I spent a lot of time on school busses in the 70's, so I know my way around those hits.
While looking for "new" music for our nursing home singing, I suggested "Let Your Love Flow" by the Bellamy Brothers (a little more recent than the songs we usually do). Another guy in the group wondered what their names were -- Jim & Jeff? Joe & John? Nope, Dave & Homer :/
Surely, Walt was one of the Bellamy brothers.
Ralph must have been one of them, too.
The Footloose soundtrack and "Uptown Girl" were the only contemporary songs I can remember hearing growing up, so they really bring me back.
Funnily enough I generally strongly dislike the music I listened to in high school. (mostly nu-metal) Y'all know where I ended up, but that was formed during my college years, which were fantastic years.
I'll sometimes come back to what I listened to as a youth, but I'm nearing 40 and still seeking out new things from new artists (admittedly, not with the verve I did as I approached 20 or 30 though), or old things from old artists that are new to me (say, Gene Autry and Merle Haggard).
I think my personality is one of never tiring of exploring and investigating, not just in music but in food, television.
I keep birding and mushrooming the same small area over and over, but even there it's always changing with the seasons and time, so maybe that's more like getting unfamiliar enough with old musical that they sound new to me again.
And I do like exploring new places, it's just more costly (time and money) than exploring new musics or flavors or TV shows.
There are some musics from my youth that I still listen to a lot, but it's not necessarily what were my favorites at the time.

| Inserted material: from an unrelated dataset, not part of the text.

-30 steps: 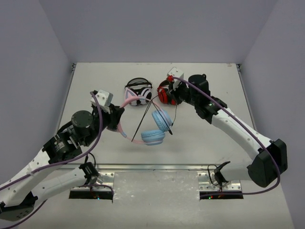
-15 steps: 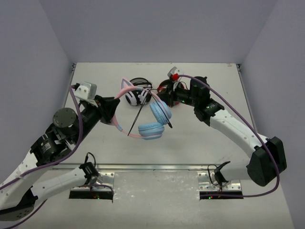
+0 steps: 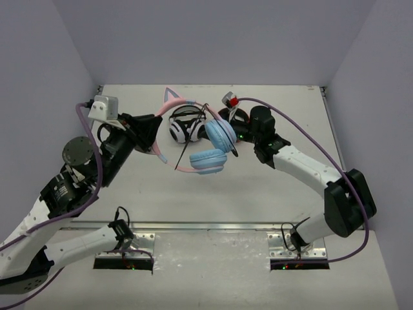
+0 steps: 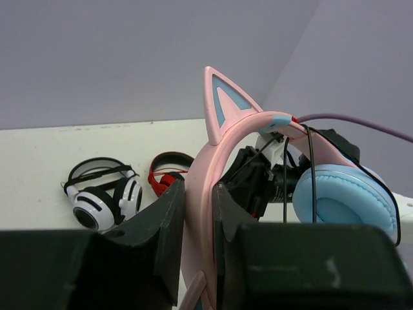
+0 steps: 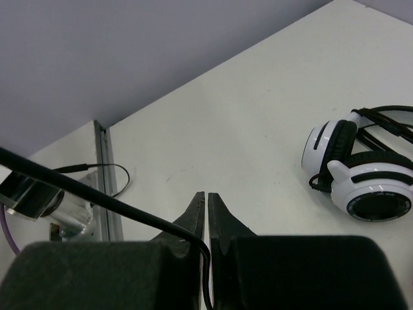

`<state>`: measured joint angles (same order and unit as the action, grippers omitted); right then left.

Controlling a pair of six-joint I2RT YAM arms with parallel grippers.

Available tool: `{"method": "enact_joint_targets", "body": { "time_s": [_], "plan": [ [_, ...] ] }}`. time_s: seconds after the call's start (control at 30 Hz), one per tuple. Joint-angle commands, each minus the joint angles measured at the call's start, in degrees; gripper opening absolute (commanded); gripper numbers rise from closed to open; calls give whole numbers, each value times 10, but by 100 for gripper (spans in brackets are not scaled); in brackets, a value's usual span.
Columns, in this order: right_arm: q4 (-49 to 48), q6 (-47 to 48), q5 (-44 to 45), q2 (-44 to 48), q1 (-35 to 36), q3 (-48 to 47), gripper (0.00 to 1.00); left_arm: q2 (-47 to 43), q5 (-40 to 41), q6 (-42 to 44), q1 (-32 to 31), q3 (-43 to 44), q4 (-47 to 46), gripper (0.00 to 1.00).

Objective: Wrap the headphones

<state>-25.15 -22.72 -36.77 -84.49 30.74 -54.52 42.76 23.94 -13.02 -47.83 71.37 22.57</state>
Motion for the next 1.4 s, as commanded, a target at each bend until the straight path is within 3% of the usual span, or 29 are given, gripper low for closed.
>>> {"method": "enact_joint_targets", "body": {
  "time_s": [0.0,0.37,0.6,0.83,1.0,1.23,1.37],
  "plan": [
    [-28,-21,-10,6,-2,13,5,-17,13,-41,-4,37,-133,0],
    [-54,-29,-13,8,-1,40,4,-49,36,-26,-4,27,-162,0],
    [-88,-51,-20,-9,-1,51,10,-58,47,-18,-4,33,-173,0],
    [-100,-58,-24,-16,3,61,10,-58,63,-10,-4,34,-180,0],
    [-90,-50,-31,-16,5,63,2,-53,74,1,-4,38,-176,0],
    [-81,-38,-17,-6,6,76,15,-51,94,4,-4,30,-168,0],
    [-81,-38,-20,-2,6,75,18,-51,87,2,-4,22,-169,0]
  ]
}}
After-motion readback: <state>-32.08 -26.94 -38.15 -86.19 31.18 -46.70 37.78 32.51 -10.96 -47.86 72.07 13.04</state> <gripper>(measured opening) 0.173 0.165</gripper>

I've listened to a lot more Monster Magnet since I turned 30, even though in my teens they were well below the Seattle 4 and Tool in my preference and listening.

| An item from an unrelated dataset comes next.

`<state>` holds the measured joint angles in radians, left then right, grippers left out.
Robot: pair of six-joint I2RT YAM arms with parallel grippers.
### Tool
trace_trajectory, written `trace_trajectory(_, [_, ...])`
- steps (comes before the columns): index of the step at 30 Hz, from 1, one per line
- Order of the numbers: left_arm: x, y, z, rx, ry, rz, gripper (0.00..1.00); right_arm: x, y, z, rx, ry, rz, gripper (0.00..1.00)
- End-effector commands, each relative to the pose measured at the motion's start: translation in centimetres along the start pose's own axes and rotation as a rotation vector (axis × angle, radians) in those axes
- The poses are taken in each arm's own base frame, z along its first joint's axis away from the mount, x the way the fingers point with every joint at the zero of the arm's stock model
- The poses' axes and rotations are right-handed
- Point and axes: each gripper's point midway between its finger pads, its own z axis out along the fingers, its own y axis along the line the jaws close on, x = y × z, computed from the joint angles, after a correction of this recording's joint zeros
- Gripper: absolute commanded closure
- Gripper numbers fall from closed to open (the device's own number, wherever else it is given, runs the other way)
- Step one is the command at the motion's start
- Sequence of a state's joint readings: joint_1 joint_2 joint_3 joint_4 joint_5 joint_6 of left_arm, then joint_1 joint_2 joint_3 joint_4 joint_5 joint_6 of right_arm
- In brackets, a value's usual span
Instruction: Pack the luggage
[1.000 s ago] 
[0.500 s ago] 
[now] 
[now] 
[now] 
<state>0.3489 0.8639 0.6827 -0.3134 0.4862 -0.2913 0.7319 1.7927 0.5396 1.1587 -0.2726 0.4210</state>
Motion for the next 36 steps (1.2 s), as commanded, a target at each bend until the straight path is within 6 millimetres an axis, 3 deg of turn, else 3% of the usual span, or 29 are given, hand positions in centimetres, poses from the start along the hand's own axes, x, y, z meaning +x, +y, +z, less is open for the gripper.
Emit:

It's weird listening to the "Oldies" station in the Twin Cities: KQQL "Cool 108". It was THR's favorite station when we'd come to the Twin Cities before I reached majority, playing songs from the 50s and 60s. That's been shifting ever-later, almost at the same rate of the passage of time. I think in college I realized that there were no 50s anymore. Now it's 70s and 80s. It's still my dad's Twin Cities station, but I bet he'd prefer something else. Which must be why he now has five CDs in his car. But EAR and I sometimes hear things we enjoyed when they were fresh. Still sounds older than me, but will it in five years?
There's also the Twin Cities new "Classic Hip-Hop" station, which plays 1988 or so to maybe 2007. Lots of my high-school and college years (1992-2000) in there, and I've been surprised by how closely a lot of what they play tracks my tastes within that genre (as far as radio-playable hits goes). Could be more Digable Planets and Ice Cube, but I've been assuming they're doomed because there can't be much money in catering to my tastes.
The first and one of the very few singles I ever bought was "Popcorn" by Hot Butter (1972). I also had the single of "Riders on the Storm" by The Doors, but think that was one my dad brought home (he ran the Spamtown CC radio station for several years and brought home freebies).
Early LP favorites included Johnny Cash, Eddy Arnold, Tennessee Ernie Ford, Patsy Cline, Roger Miller, and a set of Beethoven symphonies.